INTERVENTI AI GENITALI MASCHILI




Frenulo corto


Si parla di Frenulo corto nei casi in cui si presenta una particolarità anatomica che riguarda le dimensioni ridotte del frenulo del glande: le cause di questo problema sono di entità piuttosto rilevante, infatti possono provocare dolore al momento del rapporto sessuale e della penetrazione e disturbi di mantenimento dell'erezione.

Durante la penetrazione, infatti, il frenulo corto complica la scopertura del glande e lo scorrimento del prepuzio: questa difficoltà provoca un dolore acuto che può anche avere notevoli ripercussioni fisiche (come la possibile lacerazione e l'eventuale sanguinamento del frenulo stesso) e psicologiche.

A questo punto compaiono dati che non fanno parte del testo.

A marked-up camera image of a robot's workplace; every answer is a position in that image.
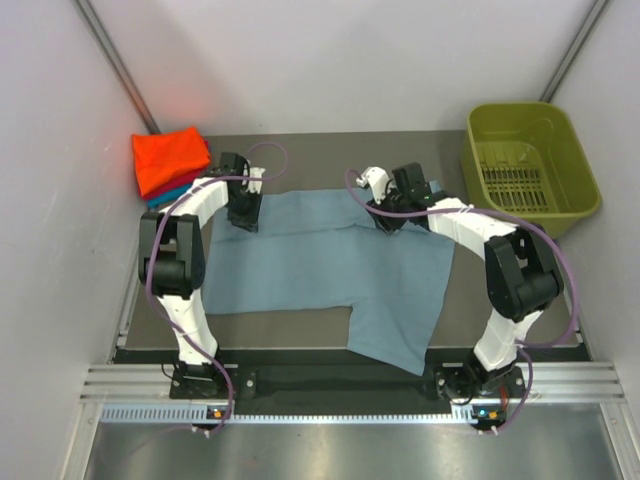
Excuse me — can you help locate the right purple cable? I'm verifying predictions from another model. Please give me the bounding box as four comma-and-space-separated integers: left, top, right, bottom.
344, 168, 580, 435

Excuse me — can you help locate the teal folded t shirt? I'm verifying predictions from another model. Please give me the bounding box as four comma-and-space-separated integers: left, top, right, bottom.
146, 183, 192, 209

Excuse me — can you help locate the purple cable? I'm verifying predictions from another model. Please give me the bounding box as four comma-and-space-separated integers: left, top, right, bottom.
144, 142, 290, 435
344, 168, 580, 435

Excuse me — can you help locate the magenta folded t shirt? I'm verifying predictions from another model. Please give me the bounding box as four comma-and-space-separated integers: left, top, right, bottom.
143, 167, 206, 202

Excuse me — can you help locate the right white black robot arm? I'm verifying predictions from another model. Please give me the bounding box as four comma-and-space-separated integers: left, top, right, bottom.
356, 163, 564, 400

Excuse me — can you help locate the aluminium frame rail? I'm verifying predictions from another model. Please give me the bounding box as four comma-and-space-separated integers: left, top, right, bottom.
80, 362, 625, 403

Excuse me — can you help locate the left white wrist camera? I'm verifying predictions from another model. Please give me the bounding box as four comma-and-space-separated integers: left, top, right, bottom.
244, 167, 265, 195

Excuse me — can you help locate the olive green plastic basket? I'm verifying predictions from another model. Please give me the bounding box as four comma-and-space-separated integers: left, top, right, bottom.
460, 102, 601, 239

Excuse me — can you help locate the perforated cable duct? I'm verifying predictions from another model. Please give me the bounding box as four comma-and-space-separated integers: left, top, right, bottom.
100, 404, 502, 425

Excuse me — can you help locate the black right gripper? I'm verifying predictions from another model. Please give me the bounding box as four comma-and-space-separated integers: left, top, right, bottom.
365, 184, 410, 236

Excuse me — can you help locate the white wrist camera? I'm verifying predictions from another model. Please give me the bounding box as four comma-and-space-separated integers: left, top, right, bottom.
356, 167, 392, 205
244, 167, 265, 195

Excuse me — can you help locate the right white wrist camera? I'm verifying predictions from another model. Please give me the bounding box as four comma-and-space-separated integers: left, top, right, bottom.
356, 167, 392, 205

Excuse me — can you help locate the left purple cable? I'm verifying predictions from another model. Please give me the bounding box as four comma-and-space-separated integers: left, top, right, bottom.
144, 142, 290, 435

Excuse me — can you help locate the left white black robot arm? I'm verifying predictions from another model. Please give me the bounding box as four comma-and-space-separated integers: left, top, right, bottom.
138, 152, 265, 399

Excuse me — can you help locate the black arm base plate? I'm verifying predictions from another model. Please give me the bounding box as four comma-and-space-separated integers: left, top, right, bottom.
168, 364, 526, 403

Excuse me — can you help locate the orange folded t shirt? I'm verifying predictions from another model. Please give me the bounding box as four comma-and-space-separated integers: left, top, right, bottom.
131, 126, 210, 198

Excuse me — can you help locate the grey blue t shirt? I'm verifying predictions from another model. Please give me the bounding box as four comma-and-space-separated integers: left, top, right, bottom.
202, 190, 454, 375

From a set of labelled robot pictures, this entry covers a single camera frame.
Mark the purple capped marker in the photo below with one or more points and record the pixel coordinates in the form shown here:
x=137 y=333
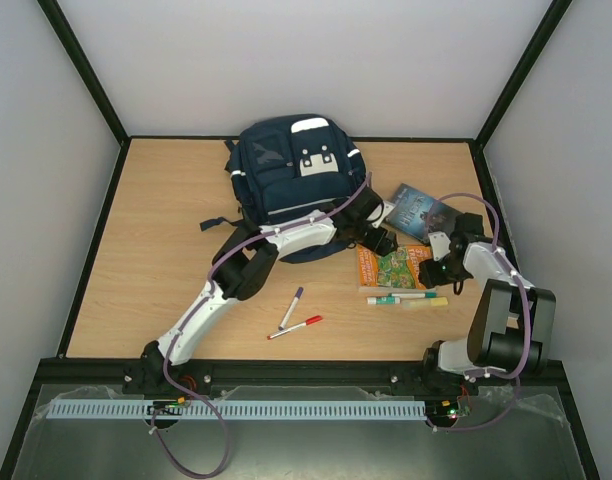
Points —
x=291 y=308

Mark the grey slotted cable duct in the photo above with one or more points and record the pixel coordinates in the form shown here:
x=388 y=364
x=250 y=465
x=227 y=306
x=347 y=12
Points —
x=237 y=410

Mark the orange Treehouse book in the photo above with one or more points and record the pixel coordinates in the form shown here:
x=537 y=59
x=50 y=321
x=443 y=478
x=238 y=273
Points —
x=397 y=272

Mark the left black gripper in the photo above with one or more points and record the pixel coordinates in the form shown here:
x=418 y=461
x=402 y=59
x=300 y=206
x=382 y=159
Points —
x=387 y=238

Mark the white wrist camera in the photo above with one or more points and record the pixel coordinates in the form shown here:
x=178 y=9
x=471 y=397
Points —
x=440 y=244
x=381 y=212

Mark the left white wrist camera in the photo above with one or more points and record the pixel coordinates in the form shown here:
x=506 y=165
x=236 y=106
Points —
x=381 y=212

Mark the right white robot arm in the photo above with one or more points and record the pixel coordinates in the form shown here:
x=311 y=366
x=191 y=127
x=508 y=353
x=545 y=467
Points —
x=511 y=331

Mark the dark blue fantasy book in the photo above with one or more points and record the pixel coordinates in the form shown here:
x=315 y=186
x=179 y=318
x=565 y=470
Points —
x=417 y=214

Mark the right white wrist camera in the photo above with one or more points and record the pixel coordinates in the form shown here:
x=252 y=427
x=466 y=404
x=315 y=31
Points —
x=440 y=244

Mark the red capped marker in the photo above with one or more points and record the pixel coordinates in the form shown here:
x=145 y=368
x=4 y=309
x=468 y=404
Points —
x=305 y=323

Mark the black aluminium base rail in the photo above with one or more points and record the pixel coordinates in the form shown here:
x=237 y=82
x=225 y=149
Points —
x=210 y=377

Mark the navy blue student backpack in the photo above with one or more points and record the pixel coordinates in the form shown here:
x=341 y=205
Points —
x=285 y=168

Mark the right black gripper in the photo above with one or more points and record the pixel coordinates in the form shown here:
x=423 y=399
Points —
x=432 y=272

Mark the yellow capped glue stick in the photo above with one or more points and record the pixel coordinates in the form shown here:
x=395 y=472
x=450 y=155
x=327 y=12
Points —
x=420 y=303

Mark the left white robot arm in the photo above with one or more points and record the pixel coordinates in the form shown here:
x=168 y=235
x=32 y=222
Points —
x=240 y=269

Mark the teal capped marker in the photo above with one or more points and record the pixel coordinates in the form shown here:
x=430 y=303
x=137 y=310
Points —
x=415 y=295

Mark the green white glue stick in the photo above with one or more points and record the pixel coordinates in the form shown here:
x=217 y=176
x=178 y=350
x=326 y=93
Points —
x=383 y=300

Un frenulo di dimensioni estremamente ridotte, inoltre, può anche provocare un consistente incurvamento del glande verso il basso e si annoverano anche casi di eiaculazione precoce.

Fortunatamente, grazie allo sviluppo e al progresso che hanno subito le tecniche andrologiche nel corso del tempo, quello del frenulo corto è un problema a cui si può rimediare attraverso due tipi di interventi correttivi: la Frenulotomia e la Frenuloplastica.

La prima operazione si basa prevalentemente sulla recisione del frenulo del prepuzio e sulla conseguente sutura dei margini dell'incisione per ottenere l'allungamento del frenulo.

L'intervento ha una durata piuttosto breve, e si esegue tramite anestesia locale, in regime di day hospital. Le complicanze dell'intervento riguardano eventuali dolori e sanguinamenti, o ematomi e infezioni, anche se più rari. L'attività sessuale potrà essere ripresa dopo 1 mese.

La Frenuloplastica è un intervento che consiste nell'incisione trasversale del frenulo e nell'applicazione longitudinale dei punti di sutura, in modo tale da conferire un allungamento apparente al pene.

L'operazione dura in media 30 minuti, e l'anestesia avviene tramite una pomata anestetizzante. Le complicanze sono molto più ridotte rispetto alla Frenulotomia. Sarà necessario aspettare 20-30 giorni prima di riprendere l'attività sessuale, allo scopo di completare la guarigione.


Fimosi

La Fimosi è quel fenomeno per cui la pelle che avvolge il prepuzio non è in grado di scoprire interamente il glande e le sue cause possono essere di natura congenita o acquisita.

Questo restringimento del prepuzio, che è anche in grado di provocare difficoltà a urinare, può essere curato tramite la circoncisione, ovvero l'asportazione del prepuzio e la conseguente scopertura permanente del glande.

L'operazione consiste nell'asportazione della pelle del prepuzio e della cute eccedente, suturando di conseguenza i margini con dei punti riassorbibili.

L'intervento ha una durata di 25-30 minuti e viene eseguito tramite anestesia locale. Dopo l'intervento, si potranno manifestare edemi e gonfiori nella parte operata, e sarà necessario sottoporsi a medicazioni per circa 1 settimana.

Le attività quotidiane e lavorative potranno essere riprese pressoché nell'immediato, mentre per tornare a praticare l'attività sessuale bisognerà aspettare circa 20 giorni.